For ease of reference, we have restated the numbered comment and immediately following the comment, provided our proposed response.
| 1. | In your response to comment 6, you suggest that the disclosure of performance targets used to determine incentive compensation portions of your LTIP and MPIP plans [would result in competitive harm to TSFG]. Disclosure of the targets appears to be materials to an understanding of how your Committee made compensation awards in the relevant periods. Please disclose the actual targeted performance used to award performance portion of your incentive compensation plans. Alternatively, please provide analysis as to how disclosure of these particular targets is likely to permit competitors to affect the competitive position of the The South Financial Group. |
Response:
Regarding the LTIP, in future proxy statements, we will disclose the actual Return on Equity targets used in the year covered by the Proxy Statement (2007 in the current instance). The only LTIP targets are (1) Earnings Per Share Growth Relative to Peers and (2) Return on Equity (“ROE”). Therefore, all historical targets associated with the LTIP will be disclosed.

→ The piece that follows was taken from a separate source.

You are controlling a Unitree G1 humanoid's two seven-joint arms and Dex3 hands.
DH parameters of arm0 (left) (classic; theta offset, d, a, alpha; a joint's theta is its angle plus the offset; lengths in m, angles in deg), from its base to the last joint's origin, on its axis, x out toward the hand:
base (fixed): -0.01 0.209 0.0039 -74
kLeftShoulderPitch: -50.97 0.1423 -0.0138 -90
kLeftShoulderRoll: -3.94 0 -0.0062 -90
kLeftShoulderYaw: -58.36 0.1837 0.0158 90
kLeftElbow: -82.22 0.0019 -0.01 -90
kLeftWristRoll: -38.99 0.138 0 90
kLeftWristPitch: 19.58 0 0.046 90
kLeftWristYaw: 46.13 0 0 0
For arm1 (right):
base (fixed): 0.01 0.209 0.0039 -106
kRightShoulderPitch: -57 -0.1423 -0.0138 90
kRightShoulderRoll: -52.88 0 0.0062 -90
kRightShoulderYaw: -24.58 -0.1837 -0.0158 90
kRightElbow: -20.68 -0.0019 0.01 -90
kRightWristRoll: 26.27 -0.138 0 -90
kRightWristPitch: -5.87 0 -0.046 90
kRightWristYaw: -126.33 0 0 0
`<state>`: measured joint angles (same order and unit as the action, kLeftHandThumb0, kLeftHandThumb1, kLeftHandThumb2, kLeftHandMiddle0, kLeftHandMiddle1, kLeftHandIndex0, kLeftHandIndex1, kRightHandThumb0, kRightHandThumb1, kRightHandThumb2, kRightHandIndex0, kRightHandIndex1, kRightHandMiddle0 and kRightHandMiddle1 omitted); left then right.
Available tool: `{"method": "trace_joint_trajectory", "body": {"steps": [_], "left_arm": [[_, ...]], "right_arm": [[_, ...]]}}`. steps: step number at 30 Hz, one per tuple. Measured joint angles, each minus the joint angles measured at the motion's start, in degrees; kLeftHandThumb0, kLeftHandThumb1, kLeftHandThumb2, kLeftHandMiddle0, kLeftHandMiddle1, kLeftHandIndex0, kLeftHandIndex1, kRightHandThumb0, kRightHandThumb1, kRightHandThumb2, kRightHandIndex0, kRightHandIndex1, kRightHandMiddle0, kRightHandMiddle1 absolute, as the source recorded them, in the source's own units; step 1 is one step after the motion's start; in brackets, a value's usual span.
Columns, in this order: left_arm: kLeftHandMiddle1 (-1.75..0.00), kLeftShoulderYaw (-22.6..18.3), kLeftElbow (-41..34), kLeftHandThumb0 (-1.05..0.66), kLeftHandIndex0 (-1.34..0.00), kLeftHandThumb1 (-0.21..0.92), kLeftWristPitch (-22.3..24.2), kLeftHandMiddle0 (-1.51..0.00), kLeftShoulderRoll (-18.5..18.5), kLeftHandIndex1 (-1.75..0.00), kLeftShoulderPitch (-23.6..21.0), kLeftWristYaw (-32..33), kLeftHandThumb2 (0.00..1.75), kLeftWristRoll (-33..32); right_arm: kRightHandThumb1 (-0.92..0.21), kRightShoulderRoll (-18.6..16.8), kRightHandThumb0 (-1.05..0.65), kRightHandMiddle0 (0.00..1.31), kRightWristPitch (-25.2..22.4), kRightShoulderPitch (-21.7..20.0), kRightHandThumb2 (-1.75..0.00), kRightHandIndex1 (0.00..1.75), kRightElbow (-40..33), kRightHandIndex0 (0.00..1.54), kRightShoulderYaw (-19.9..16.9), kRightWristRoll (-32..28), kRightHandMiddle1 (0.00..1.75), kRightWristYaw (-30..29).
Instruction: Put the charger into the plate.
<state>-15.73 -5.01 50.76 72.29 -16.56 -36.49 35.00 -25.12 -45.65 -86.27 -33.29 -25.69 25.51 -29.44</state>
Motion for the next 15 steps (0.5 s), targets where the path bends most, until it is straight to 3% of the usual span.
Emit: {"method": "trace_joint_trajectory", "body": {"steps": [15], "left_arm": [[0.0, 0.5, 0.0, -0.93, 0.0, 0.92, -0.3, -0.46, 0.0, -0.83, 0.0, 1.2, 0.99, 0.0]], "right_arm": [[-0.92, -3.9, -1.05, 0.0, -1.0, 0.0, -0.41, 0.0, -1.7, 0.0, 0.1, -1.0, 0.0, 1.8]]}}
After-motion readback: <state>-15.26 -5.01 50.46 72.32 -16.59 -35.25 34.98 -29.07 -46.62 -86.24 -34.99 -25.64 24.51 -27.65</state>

Regarding the MPIP, (for which the only target is Earnings Per Share (“EPS”), we will disclose actual EPS targets used in past years (together with comparisons to actual performance).
However, for both the LTIP and the MPIP, we maintain that we should not be required to disclose the actual EPS or REO targets that will be used in the upcoming year. Large numbers of companies, including TSFG, are legitimately not giving earnings guidance and other predictions of future performance. To require disclosure of actual compensation targets is tantamount in our case to requiring earnings guidance.
Christian N. Windsor
United States Securities and Exchange Commission
February 12, 2008
Page 2
More importantly, we do not believe that disclosure of targets for the upcoming year are material to an investor’s understanding of the actual compensation in the proxy statement (which is the previous year’s compensation). We will, however, disclose the particular metrics to be used in the upcoming year, and characterize the various levels (threshold, target, maximum) as to their likelihood of achievement.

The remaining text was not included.